DESCRIPTION (provided by applicant): The epithelium of the alveolar region of the lung is susceptible to injury, such as that induced by air-borne toxicants or oxidant stress. Interruption/delay of the replacement of these cells following injury results in faulty repair and irreversibly impaired function in the alveolus. In this proposal, we will show that there exists a critical, dynamic relationship between lung epithelial cells and fibroblasts that dictate their responsiveness to and expression of sulfated extracellular matrices (SECMs) and growth factors. This constitutes a dynamic barrier, modified by the cells themselves, that defines their selective division of labor, maximizes their common efficiency, and is reflected in specific counter-regulation of expression of these modulatory factors. The hypothesis to be addressed is: The sulfated extracellular matrix between alveolar epithelium and underlying fibroblasts selectively down-regulates generation and activity of key regulatory factors: FGF-1, -2, and -7, and their adaptor molecules (FGF-receptors, FGF-binding protein, and specific sulfated ECMs). These processes constitute critical paracrine and juxtacrine mechanisms for regulating cell numbers, cell functions, and cellular architectural arrangement under normal, hyperplastic, and disease states in the alveolus. Isolated AT2 cells will be co-cultured with fibroblasts and the intervening sulfated ECM environment modified by either exogenous addition or stimulated overproduction (enhancement) or selective inhibition/modification of gene/protein expression (reduction). To define the mechanisms that control critical epithelial cell-fibroblast interactions, cellular responses to over expression of key regulatory growth factors and inhibited translation of growth factor response adapters will be measured by DNA synthesis, relevant signaling events, and expression of selected gene/protein products. Whole animal studies using adenovector-mediated gene transfer will determine if over expression of FGF-BP or syndecan-1 improves or alters injury/repair outcomes in an in vivo model of pulmonary fibrosis. Results of these studies are expected to provide essential information needed to better understand basic cell-cell, celI-ECM relationships in homeostasis, as well as the mechanisms that steer the pathogenesis of fibrogenic change in the lung because of injury and/or disease.

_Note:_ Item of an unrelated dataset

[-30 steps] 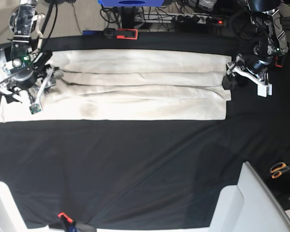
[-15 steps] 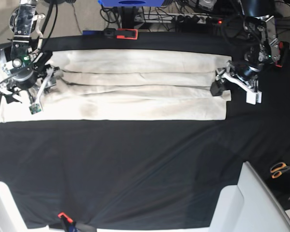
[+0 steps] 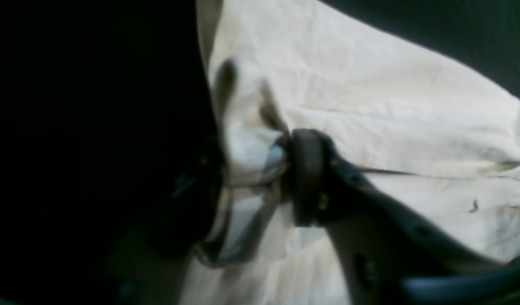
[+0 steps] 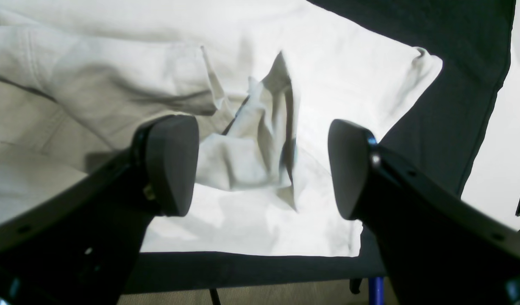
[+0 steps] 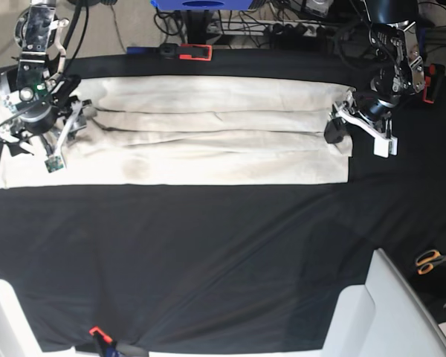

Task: Fold the T-shirt properly
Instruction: 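Lower the left gripper back onto the shirt end and grasp it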

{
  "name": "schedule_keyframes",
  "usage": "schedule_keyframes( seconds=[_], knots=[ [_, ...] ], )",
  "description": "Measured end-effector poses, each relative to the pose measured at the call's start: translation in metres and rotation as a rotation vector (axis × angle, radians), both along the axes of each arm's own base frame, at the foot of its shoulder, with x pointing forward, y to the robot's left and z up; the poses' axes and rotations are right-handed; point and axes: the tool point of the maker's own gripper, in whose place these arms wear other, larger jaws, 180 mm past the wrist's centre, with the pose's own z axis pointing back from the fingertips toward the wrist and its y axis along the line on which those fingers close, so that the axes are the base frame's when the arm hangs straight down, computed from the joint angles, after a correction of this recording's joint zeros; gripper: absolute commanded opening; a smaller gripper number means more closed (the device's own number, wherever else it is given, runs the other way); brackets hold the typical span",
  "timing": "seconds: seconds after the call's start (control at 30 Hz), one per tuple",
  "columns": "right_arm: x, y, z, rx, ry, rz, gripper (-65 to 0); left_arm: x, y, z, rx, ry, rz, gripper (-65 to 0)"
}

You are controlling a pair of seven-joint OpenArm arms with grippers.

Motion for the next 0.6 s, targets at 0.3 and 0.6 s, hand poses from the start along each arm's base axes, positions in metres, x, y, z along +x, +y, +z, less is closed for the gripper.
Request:
schedule_keyframes(
  seconds=[0.3,0.6],
  knots=[
    [0.000,0.000,0.000,0.001,0.000,0.000,-19.8,0.010,-0.003,-0.003,-0.015,0.007,-0.001,-65.0],
    [0.003,0.001,0.002,0.002,-0.008,0.000,-19.8,0.013,-0.020,0.014,0.158,-0.004,-0.043,-65.0]
  ],
)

描述（由申请方提供）：肺肺泡区域的上皮细胞易受损伤，例如由空气传播的毒物或氧化剂应激诱导的损伤。 损伤后这些细胞替换的中断/延迟导致肺泡中的错误修复和不可逆的功能受损。 在这个建议中，我们将表明，肺上皮细胞和成纤维细胞之间存在着一个关键的，动态的关系，决定他们的反应和表达的硫酸化细胞外基质（SECM）和生长因子。 这构成了一个动态的屏障，由细胞本身进行修改，定义了它们的选择性分工，最大限度地提高了它们的共同效率，并反映在这些调节因子表达的特定反调节中。 要解决的假设是：肺泡上皮细胞和下层成纤维细胞之间的硫酸化细胞外基质选择性下调关键调节因子的产生和活性：FGF-1，-2和-7，及其衔接分子（FGF受体，FGF结合蛋白和特定的硫酸化ECM）。 这些过程构成了调节肺泡中正常、增生和疾病状态下细胞数量、细胞功能和细胞结构排列的关键旁分泌和旁分泌机制。 将分离的AT 2细胞与成纤维细胞共培养，并通过外源性添加或刺激的过度生产（增强）或基因/蛋白质表达的选择性抑制/修饰（减少）来修饰干预的硫酸化ECM环境。 为了确定控制关键上皮细胞-成纤维细胞相互作用的机制，将通过DNA合成、相关信号传导事件和选定基因/蛋白质产物的表达来测量对关键调节生长因子过度表达和生长因子应答衔接子翻译抑制的细胞应答。 使用腺病毒载体介导的基因转移的整个动物研究将确定是否FGF-BP或syndecan-1的过表达改善或改变肺纤维化的体内模型中的损伤/修复结果。 这些研究的结果有望提供必要的信息，以更好地了解基本的细胞-细胞，细胞-ECM的动态平衡的关系，以及机制，引导肺纤维化的变化，因为损伤和/或疾病的发病机制。